Swelling of Lysozyme Is Linked to an Increase in the Extent of Urea–Backbone Interactions.

The changes in the numbers of hydrogen bonds formed between the protein backbone (B) with water (N_BW) and urea (N_BU) with time (t) (Fig. 3A) and the radius of gyration, R_g, of the protein (Fig. 3B) illustrate the events in the urea-induced swelling of the protein. The number of intraprotein hydrogen bonds, N_BB, decreases most rapidly in ≈35 ns, which results in an increase in R_g (Fig. 3). On the timescale during which R_g increases from its the native value to 17 Å, N_BU increases from ≈40 to ≈85. In the earliest stages (t ≈ 10 ns) when there is a large increase in N_BU (Fig. 3A) N_BW is approximately constant (Fig. 3A). Only after urea penetrates the lysozyme protein, thus disrupting the structure sufficiently, does water penetrate the interior (see the increase in N_BW after 10 ns in Fig. 3A). These results suggest a 2-stage kinetic mechanism for the action of urea. In the first stage, an increase in the urea–backbone interaction results in the swelling of the protein. Subsequently, water also invades the protein interior although its density around the protein is diminished relative to the bulk value.

The competition between urea and water for lysozyme can also be illustrated through the time dependence of the number of contacts between hydrophobic side chains and urea/water [a contact is defined when any atom of solvent, urea or water, is within a given cutoff (6.0 Å) of any atom of a hydrophobic side chain]. During the first 20 ns, the number of contacts between urea and the hydrophobic side chains increases by a factor of 2.3, whereas no significant change is observed in the number of such contacts for water even though the exposed nonpolar surface-accessible area increased from ≈1,200Å² to ≈2,000 Å² (see Fig. S1). Therefore, urea makes favorable contacts with hydrophobic residues and seems to enter the protein before water on the exposure of hydrophobic side chains. In addition, the calculated radial distribution functions, between the center of mass (COM) of the protein and the COM of urea and water, show that the concentration of urea increases much faster than water within the core of the protein (≈20 Å from COM), indicating that urea intrudes into the protein ahead of water, as shown in Fig. 4A. Urea molecules can subsequently act as “surfactant” to further solubilize the side chains in water. The surfactant urea molecules can hydrogen bond to water and thereby stabilize the further disaggregation of the hydrophobic groups.

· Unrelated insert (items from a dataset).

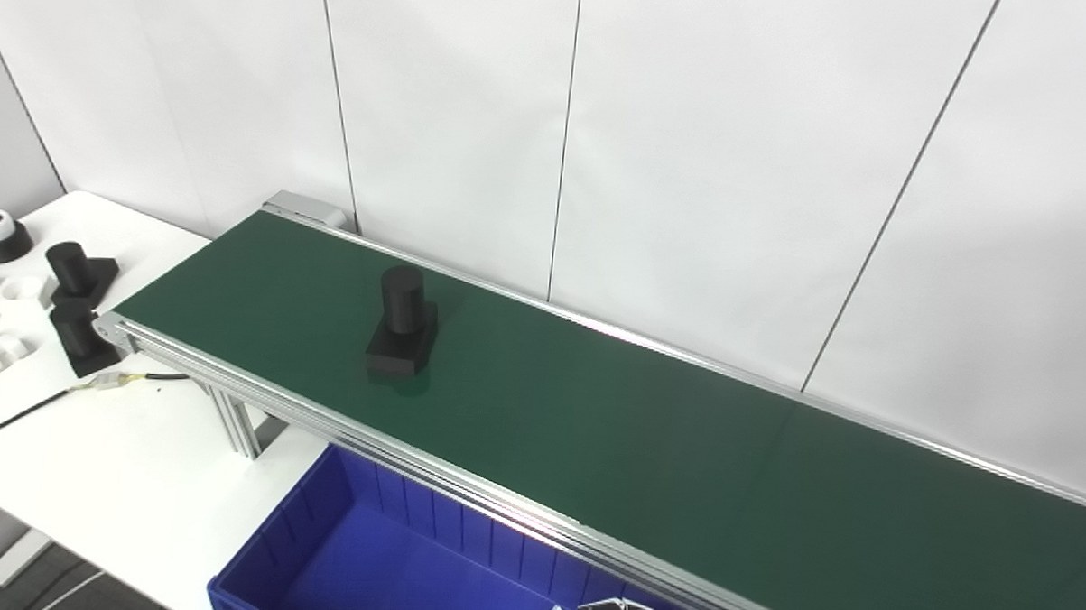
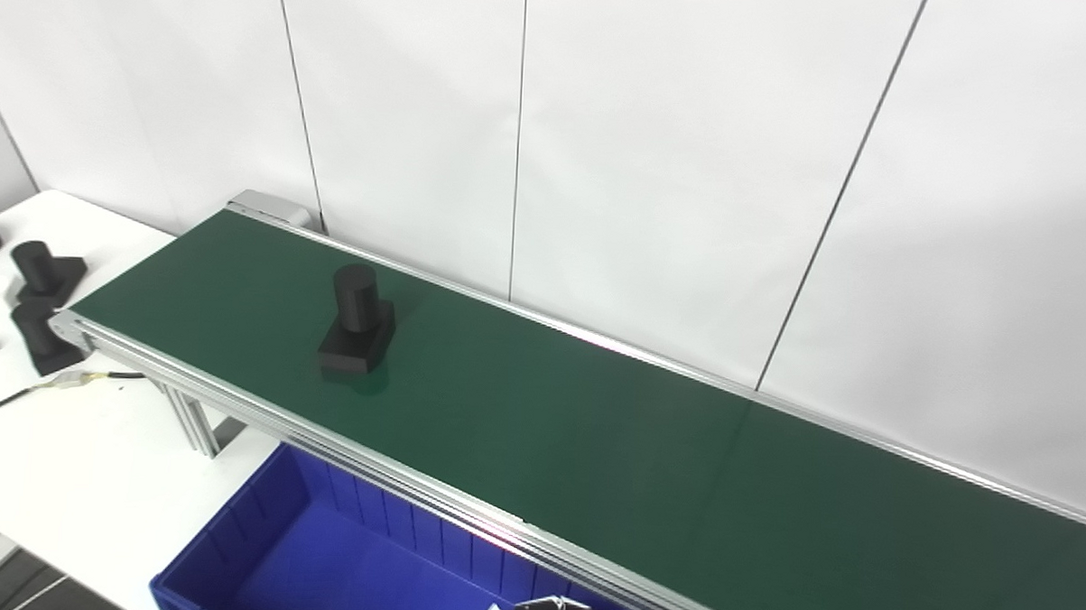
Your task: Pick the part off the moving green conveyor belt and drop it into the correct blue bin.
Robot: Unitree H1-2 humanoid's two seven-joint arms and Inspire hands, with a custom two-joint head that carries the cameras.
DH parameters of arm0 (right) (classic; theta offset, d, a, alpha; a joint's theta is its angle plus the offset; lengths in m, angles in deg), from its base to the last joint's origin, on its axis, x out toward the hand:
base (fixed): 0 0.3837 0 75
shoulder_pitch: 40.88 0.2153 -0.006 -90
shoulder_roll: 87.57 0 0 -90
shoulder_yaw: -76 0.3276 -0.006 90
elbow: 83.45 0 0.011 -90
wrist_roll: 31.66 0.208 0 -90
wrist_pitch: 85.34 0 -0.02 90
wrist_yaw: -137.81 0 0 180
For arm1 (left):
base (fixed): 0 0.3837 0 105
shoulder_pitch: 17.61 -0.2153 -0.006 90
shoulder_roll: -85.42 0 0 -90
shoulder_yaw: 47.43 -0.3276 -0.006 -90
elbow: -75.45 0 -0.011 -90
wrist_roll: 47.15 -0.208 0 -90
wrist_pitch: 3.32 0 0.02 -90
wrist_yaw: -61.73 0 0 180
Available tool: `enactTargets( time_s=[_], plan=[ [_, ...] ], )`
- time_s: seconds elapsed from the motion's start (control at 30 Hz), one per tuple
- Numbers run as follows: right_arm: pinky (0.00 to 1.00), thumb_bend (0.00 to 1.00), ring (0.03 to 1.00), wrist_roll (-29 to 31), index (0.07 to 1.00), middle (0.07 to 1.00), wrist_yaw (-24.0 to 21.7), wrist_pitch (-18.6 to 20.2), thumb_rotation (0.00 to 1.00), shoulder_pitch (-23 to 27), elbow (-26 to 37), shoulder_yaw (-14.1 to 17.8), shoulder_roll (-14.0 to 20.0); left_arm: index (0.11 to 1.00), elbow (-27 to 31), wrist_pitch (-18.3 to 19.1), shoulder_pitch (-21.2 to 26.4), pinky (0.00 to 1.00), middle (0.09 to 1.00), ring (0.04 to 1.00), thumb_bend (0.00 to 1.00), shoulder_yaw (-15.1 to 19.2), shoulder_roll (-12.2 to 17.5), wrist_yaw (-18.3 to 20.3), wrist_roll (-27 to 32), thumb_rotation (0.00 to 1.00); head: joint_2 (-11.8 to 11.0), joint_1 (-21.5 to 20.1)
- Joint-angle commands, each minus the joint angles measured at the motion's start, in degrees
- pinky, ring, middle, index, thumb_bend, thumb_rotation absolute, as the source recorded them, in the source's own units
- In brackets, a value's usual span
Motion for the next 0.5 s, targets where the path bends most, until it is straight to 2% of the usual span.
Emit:
enactTargets(
  time_s=[0.0, 0.17, 0.27, 0.47],
  plan=[
    [0.69, 0.56, 0.818, 0.42, 0.807, 0.861, -0.32, -2.45, 0.0, 0.5, 0.68, 0.46, -0.4, 0.614, 0.38, -1.98, 0.88, 0.65, 0.645, 0.644, 0.8, 0.04, -0.71, 0.91, 0.64, 0.0, 0.07, 0.06],
    [0.66, 0.57, 0.807, -0.21, 0.802, 0.85, 0.05, -2.44, 0.0, 0.64, 0.92, 0.36, -0.2, 0.604, 0.58, -1.97, 0.93, 0.64, 0.643, 0.642, 0.82, 0.34, -0.99, 1.44, 1.08, 0.0, 0.86, -1.86],
    [0.65, 0.57, 0.798, -0.53, 0.798, 0.843, 0.54, -2.45, 0.0, 0.68, 0.99, 0.12, -0.44, 0.603, 0.83, -1.97, 0.99, 0.64, 0.64, 0.643, 0.81, 0.65, -0.82, 2.2, 1.38, 0.0, 0.69, -4.08],
    [0.62, 0.58, 0.77, -1.26, 0.787, 0.824, 1.46, -2.45, 0.0, 0.2, 1.59, -0.32, -0.42, 0.616, 1.36, -1.97, 0.54, 0.66, 0.655, 0.666, 0.8, 0.87, -0.7, 2.26, 0.71, 0.0, 0.91, -5.76]
  ],
)
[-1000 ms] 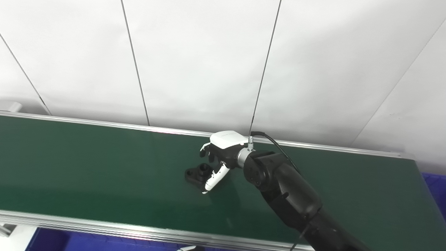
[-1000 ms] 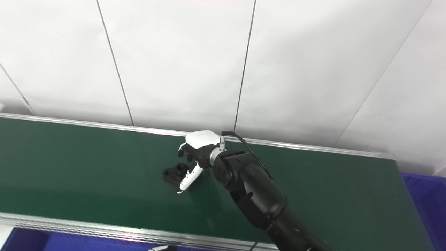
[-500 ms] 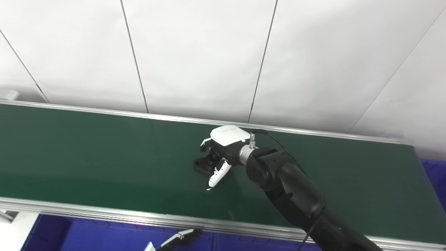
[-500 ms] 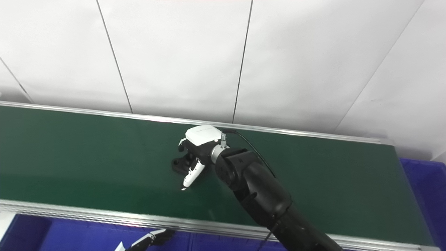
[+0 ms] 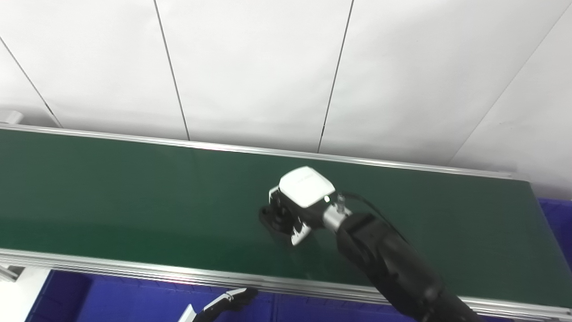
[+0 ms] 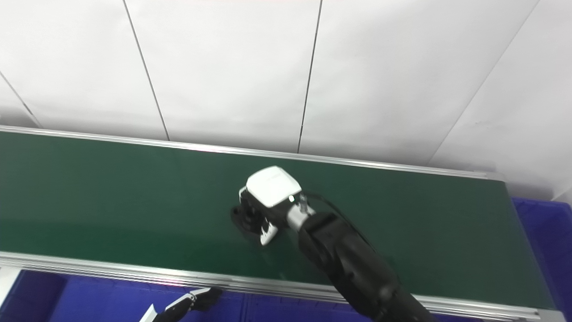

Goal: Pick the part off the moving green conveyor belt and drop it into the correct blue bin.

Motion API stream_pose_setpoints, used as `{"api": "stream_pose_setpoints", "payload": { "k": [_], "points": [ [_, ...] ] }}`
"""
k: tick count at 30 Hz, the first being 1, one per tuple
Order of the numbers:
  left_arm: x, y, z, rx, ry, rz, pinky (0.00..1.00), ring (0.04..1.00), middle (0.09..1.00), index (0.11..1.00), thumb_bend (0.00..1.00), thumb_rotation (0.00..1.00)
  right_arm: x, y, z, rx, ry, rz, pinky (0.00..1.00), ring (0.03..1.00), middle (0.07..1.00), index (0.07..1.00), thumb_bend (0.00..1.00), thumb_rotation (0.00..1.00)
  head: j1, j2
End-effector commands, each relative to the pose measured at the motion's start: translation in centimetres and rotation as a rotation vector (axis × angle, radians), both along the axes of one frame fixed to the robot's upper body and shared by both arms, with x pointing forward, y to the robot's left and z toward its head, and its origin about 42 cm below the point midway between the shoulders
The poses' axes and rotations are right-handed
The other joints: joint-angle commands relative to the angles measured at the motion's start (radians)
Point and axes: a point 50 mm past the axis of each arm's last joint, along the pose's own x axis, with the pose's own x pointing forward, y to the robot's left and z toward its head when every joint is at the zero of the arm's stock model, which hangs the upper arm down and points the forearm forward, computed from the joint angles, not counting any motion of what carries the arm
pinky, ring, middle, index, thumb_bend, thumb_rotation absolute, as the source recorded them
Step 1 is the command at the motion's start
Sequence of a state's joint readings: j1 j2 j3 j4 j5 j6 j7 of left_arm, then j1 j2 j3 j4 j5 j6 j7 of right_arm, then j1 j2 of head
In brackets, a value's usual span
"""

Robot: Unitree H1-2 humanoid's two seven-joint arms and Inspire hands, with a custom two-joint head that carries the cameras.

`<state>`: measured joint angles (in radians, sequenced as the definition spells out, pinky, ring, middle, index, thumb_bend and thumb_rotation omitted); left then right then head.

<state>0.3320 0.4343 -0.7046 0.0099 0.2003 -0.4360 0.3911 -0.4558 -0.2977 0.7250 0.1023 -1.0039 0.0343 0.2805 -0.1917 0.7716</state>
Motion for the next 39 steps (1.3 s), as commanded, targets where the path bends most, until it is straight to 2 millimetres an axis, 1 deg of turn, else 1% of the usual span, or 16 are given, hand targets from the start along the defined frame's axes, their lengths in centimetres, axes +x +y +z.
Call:
{"api": "stream_pose_setpoints", "payload": {
  "k": [1,2,4,6,10,13,19,21,24,26,27,30,31,33,36,39],
  "points": [
    [0.2,-0.1,1.0,-0.045,-0.042,-0.009,0.71,0.761,0.806,0.790,0.76,0.31,-1.2,-0.7,-1.4,-0.007,0.004,0.085,0.18,0.291,0.416,0.512,0.52,0.00,0.002,0.005],
    [0.2,-0.1,1.1,-0.048,-0.039,-0.010,0.71,0.760,0.806,0.790,0.76,0.31,-1.4,-0.9,-1.6,0.001,-0.018,0.103,0.18,0.263,0.402,0.508,0.52,0.00,0.004,0.009],
    [0.2,-0.1,1.2,-0.054,-0.038,-0.011,0.71,0.760,0.806,0.790,0.77,0.31,-1.8,-1.4,-2.2,0.021,-0.067,0.129,0.19,0.254,0.394,0.510,0.52,0.00,0.001,0.011],
    [0.2,-0.1,1.4,-0.056,-0.041,-0.010,0.70,0.755,0.805,0.787,0.76,0.30,-2.2,-1.8,-3.0,0.043,-0.106,0.138,0.14,0.202,0.462,0.483,0.53,0.00,0.003,0.011],
    [0.4,0.1,1.5,-0.040,-0.055,-0.013,0.70,0.754,0.804,0.785,0.76,0.31,-2.8,-2.2,-3.9,0.098,-0.143,0.114,0.13,0.188,0.471,0.482,0.53,0.00,0.004,0.012],
    [0.5,0.1,1.5,-0.040,-0.052,-0.012,0.71,0.759,0.804,0.786,0.76,0.31,-2.9,-2.3,-4.0,0.134,-0.155,0.091,0.17,0.243,0.406,0.502,0.53,0.00,0.003,0.008],
    [0.5,0.1,1.4,-0.043,-0.044,-0.006,0.72,0.760,0.801,0.785,0.76,0.30,-2.6,-2.8,-3.3,0.188,-0.177,0.046,0.27,0.349,0.429,0.508,0.53,0.00,0.005,0.004],
    [0.6,0.1,1.3,-0.046,-0.039,-0.007,0.72,0.761,0.802,0.785,0.76,0.29,-2.4,-3.1,-3.0,0.212,-0.187,0.031,0.28,0.356,0.432,0.512,0.53,0.00,0.003,0.003],
    [0.6,0.1,1.3,-0.049,-0.032,-0.012,0.72,0.766,0.805,0.788,0.76,0.29,-2.3,-3.5,-2.3,0.257,-0.202,-0.004,0.26,0.315,0.404,0.510,0.52,0.00,0.003,0.000],
    [0.6,0.1,1.2,-0.047,-0.030,-0.012,0.72,0.764,0.805,0.787,0.76,0.28,-2.3,-3.9,-1.8,0.295,-0.211,-0.025,0.27,0.342,0.427,0.504,0.53,0.00,0.003,0.000],
    [0.6,0.1,1.1,-0.046,-0.029,-0.012,0.72,0.766,0.805,0.788,0.76,0.29,-2.3,-4.0,-1.6,0.313,-0.215,-0.034,0.30,0.383,0.503,0.483,0.52,0.00,0.003,0.000],
    [0.5,0.1,1.1,-0.044,-0.029,-0.009,0.73,0.768,0.804,0.787,0.76,0.29,-2.6,-4.5,-0.1,0.355,-0.217,-0.060,0.33,0.402,0.553,0.476,0.51,0.00,-0.001,0.002],
    [0.5,0.1,1.2,-0.045,-0.030,-0.007,0.73,0.769,0.804,0.787,0.76,0.29,-2.8,-4.7,0.6,0.372,-0.216,-0.068,0.33,0.402,0.557,0.478,0.51,0.00,-0.002,0.002],
    [0.5,0.0,1.2,-0.048,-0.028,-0.006,0.73,0.771,0.802,0.785,0.76,0.29,-3.4,-5.2,1.9,0.417,-0.223,-0.083,0.30,0.445,0.533,0.458,0.52,0.00,-0.002,0.004],
    [0.5,0.1,1.1,-0.046,-0.027,-0.008,0.73,0.772,0.804,0.787,0.76,0.29,-4.5,-6.0,3.5,0.455,-0.234,-0.097,0.29,0.437,0.536,0.458,0.52,0.00,-0.003,0.006],
    [0.5,0.3,1.1,-0.046,-0.026,-0.006,0.73,0.770,0.804,0.786,0.76,0.28,-5.5,-6.7,4.7,0.465,-0.240,-0.098,0.32,0.396,0.557,0.483,0.51,0.00,-0.010,0.007]
  ]
}}
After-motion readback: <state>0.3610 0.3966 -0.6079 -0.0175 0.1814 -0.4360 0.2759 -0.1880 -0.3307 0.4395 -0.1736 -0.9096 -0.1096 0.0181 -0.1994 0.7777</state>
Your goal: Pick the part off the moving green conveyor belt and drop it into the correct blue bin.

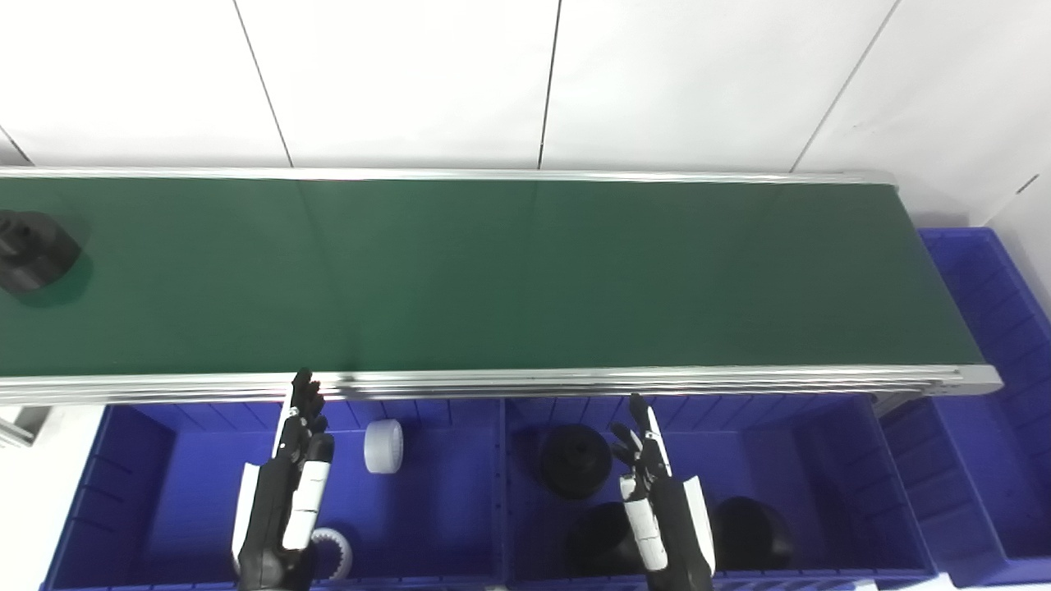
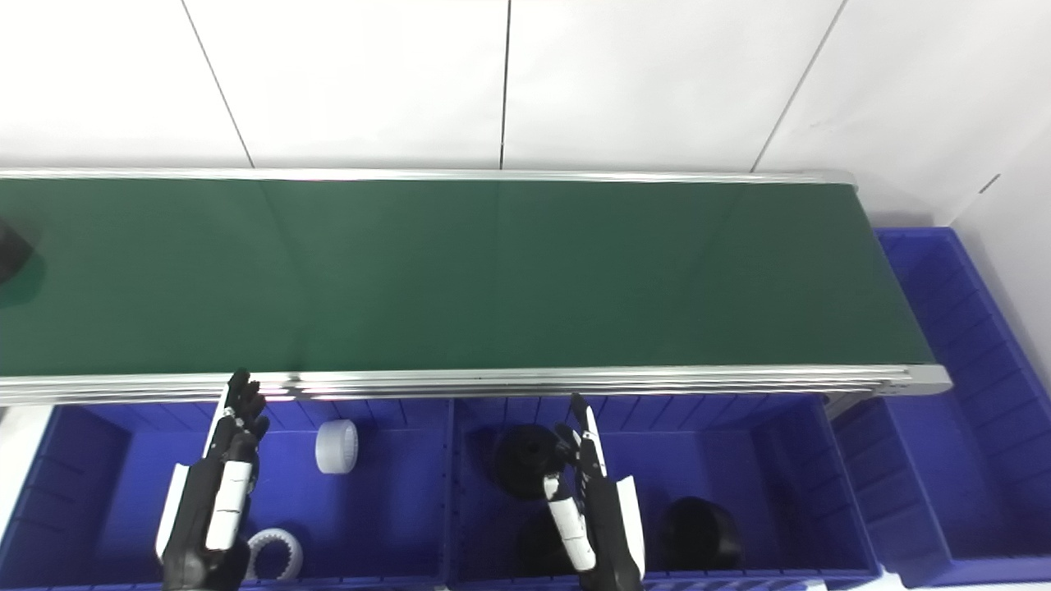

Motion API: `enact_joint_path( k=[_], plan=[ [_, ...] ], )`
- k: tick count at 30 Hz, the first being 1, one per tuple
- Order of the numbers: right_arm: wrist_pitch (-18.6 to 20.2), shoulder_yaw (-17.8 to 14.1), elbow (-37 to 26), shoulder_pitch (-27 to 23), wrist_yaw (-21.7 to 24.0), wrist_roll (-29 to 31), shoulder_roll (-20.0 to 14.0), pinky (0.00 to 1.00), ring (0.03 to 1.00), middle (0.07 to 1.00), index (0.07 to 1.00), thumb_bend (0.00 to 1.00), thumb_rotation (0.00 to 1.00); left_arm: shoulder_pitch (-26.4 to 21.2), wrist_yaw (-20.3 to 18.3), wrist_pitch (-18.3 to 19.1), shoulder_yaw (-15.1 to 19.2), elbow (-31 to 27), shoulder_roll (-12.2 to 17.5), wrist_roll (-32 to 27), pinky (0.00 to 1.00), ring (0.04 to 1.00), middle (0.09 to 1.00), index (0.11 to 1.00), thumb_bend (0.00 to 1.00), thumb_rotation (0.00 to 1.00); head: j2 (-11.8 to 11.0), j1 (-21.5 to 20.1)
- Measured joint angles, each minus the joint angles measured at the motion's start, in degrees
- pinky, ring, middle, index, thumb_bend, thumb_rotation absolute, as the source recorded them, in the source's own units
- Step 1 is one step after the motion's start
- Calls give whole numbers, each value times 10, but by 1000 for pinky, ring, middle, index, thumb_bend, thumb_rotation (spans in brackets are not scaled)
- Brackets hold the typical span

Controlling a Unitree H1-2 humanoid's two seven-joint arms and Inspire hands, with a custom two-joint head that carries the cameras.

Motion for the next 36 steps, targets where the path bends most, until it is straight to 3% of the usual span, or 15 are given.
enact_joint_path(
  k=[36],
  plan=[
    [0,0,5,-1,2,6,1,877,916,993,1000,731,1000,-3,0,-13,-4,4,10,0,1000,1000,1000,1000,673,890,-5,4]
  ],
)
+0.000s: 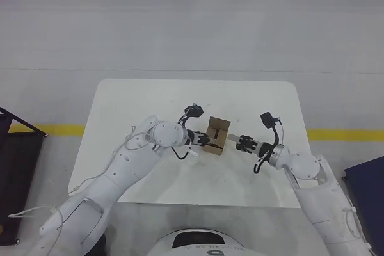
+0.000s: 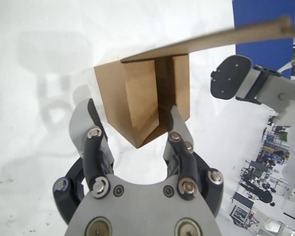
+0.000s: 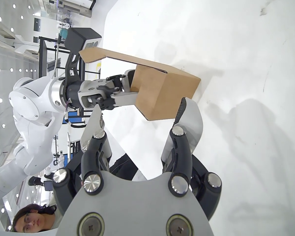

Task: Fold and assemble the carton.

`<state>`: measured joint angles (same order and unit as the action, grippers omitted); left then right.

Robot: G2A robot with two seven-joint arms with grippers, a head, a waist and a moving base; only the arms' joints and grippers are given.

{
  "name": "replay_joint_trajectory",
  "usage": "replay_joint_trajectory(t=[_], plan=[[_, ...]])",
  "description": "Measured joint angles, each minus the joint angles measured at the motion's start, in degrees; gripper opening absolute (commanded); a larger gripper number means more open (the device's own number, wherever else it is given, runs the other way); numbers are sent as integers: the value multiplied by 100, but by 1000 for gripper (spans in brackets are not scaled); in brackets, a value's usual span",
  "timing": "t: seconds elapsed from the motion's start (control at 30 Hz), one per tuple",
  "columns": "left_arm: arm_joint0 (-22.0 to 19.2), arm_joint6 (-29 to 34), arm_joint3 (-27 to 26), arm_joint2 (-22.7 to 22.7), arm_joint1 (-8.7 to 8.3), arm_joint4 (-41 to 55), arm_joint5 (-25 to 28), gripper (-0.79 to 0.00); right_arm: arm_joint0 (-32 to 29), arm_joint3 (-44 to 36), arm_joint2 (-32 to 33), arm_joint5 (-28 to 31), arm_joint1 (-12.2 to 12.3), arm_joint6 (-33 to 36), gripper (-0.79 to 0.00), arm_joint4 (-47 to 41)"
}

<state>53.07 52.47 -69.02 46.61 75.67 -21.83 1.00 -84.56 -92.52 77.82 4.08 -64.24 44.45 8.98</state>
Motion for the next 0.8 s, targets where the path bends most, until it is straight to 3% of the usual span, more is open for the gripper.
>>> replay_joint_trajectory(t=[0.23, 0.4, 0.47, 0.63, 0.8], plan=[[462, 7, -235, 882, -241, 637, 317, 0, 163, 227, 25, -141, 10, -115, -240, 12], [562, 79, -112, 1203, -311, 1007, 424, 0, 577, 667, -10, -541, -24, -450, -252, -12], [535, 57, 61, 1304, -315, 1235, 360, -46, 773, 786, -125, -717, -49, -571, -246, 73], [230, -292, 494, 1172, -221, 1360, -161, -89, 922, 675, -226, -800, -82, -668, -228, -46], [-213, -564, 918, 803, -37, 1452, -619, -111, 533, 204, -13, -480, -28, -524, -219, -196]])
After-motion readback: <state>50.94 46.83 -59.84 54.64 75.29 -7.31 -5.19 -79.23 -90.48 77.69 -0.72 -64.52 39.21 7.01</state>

Fig. 4. — Dry globule formation. (A) The radial distribution functions g(r) between the center of mass (COM) of the protein and the COM of urea and water in the first 1 ns and 19th ns (19–20 ns). It clearly shows that the concentration of urea increases much faster than water within the core of the protein (≈20 Å), indicating that urea might intrude into the protein ahead of water. (B) The time dependence of the percentage of the initial backbone–backbone hydrogen bonds formed by the residue pairs of hydrophobic–hydrophobic (black), hydrophilic–hydrophilic (red), and hydrophobic–hydrophilic (green), respectively.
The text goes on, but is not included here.